Provided material ▸
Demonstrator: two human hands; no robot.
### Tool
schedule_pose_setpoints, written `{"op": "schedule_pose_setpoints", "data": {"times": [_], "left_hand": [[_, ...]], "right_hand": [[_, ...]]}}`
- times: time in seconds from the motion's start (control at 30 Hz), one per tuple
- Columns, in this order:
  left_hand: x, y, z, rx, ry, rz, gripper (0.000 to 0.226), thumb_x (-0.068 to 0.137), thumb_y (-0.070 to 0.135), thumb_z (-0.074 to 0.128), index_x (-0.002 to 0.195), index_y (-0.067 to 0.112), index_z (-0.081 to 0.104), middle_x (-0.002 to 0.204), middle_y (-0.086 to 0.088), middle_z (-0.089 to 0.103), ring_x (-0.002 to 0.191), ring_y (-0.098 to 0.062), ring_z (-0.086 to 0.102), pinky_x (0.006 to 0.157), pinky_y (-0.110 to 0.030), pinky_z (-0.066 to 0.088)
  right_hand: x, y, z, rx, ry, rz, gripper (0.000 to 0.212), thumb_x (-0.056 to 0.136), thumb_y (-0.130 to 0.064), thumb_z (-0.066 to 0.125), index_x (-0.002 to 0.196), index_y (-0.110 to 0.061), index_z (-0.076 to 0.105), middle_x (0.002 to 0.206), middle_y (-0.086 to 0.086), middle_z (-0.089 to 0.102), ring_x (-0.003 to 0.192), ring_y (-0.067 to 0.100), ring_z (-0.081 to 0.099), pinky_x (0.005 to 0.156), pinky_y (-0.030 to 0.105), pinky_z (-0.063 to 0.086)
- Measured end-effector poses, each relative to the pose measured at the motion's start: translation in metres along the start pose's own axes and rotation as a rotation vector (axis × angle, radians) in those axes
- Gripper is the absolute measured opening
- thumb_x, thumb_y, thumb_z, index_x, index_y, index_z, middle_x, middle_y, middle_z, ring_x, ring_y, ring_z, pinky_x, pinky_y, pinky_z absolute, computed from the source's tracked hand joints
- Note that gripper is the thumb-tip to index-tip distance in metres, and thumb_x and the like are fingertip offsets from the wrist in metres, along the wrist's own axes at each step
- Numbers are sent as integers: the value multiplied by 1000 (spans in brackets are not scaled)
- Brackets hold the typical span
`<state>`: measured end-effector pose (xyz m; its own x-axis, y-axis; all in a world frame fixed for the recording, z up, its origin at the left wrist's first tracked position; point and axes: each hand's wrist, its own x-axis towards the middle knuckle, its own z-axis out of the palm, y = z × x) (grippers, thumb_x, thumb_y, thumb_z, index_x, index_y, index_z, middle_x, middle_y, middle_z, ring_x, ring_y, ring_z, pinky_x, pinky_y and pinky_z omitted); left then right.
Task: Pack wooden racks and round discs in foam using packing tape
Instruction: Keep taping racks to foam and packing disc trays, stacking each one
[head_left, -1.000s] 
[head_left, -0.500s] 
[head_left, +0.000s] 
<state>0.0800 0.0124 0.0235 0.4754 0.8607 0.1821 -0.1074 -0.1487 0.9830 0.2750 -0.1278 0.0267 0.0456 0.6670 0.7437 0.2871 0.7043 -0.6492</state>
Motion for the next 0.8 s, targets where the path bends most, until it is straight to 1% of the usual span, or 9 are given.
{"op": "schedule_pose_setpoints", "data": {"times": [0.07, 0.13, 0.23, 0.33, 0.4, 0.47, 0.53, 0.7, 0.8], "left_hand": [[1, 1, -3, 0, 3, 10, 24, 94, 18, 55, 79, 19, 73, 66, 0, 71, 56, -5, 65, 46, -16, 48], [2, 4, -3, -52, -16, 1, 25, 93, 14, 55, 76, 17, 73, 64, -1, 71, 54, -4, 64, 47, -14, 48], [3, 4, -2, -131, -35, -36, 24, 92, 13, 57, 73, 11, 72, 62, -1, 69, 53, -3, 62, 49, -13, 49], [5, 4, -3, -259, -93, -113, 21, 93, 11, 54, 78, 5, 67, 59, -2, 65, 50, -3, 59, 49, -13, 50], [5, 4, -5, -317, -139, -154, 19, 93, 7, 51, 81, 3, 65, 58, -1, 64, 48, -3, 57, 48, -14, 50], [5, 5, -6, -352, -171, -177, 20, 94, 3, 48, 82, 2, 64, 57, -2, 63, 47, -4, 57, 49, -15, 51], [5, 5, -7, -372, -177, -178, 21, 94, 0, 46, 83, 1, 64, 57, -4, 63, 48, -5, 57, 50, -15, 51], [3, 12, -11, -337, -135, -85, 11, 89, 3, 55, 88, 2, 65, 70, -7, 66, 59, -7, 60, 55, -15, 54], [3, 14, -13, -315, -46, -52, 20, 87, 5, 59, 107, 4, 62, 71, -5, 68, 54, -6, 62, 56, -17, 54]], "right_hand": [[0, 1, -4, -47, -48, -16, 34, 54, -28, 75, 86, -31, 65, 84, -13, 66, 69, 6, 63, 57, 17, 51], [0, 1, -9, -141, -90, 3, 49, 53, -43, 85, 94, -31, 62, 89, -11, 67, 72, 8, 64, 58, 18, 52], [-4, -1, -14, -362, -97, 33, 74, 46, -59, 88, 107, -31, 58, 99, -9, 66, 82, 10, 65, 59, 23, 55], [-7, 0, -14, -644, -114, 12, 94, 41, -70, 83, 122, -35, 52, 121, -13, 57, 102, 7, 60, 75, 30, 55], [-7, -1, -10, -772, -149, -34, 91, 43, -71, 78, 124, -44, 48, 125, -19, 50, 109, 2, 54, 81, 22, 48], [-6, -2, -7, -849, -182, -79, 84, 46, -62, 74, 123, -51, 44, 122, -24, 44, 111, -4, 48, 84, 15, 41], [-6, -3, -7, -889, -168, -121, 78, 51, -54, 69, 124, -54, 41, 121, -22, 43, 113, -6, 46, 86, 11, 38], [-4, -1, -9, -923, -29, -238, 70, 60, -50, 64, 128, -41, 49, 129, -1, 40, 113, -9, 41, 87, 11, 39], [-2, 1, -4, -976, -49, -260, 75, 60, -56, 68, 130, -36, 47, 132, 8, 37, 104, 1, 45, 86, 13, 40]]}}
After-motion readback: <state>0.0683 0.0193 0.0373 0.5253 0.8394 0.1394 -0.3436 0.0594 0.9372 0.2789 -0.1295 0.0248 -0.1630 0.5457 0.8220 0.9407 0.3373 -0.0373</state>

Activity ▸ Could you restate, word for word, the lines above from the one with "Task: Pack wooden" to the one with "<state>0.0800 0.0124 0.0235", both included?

Answer to the problem ▸
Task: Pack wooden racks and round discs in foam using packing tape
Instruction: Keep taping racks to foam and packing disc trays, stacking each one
[head_left, -1.000s] 
[head_left, -0.500s] 
[head_left, +0.000s] 
<state>0.0800 0.0124 0.0235 0.4754 0.8607 0.1821 -0.1074 -0.1487 0.9830 0.2750 -0.1278 0.0267 0.0456 0.6670 0.7437 0.2871 0.7043 -0.6492</state>

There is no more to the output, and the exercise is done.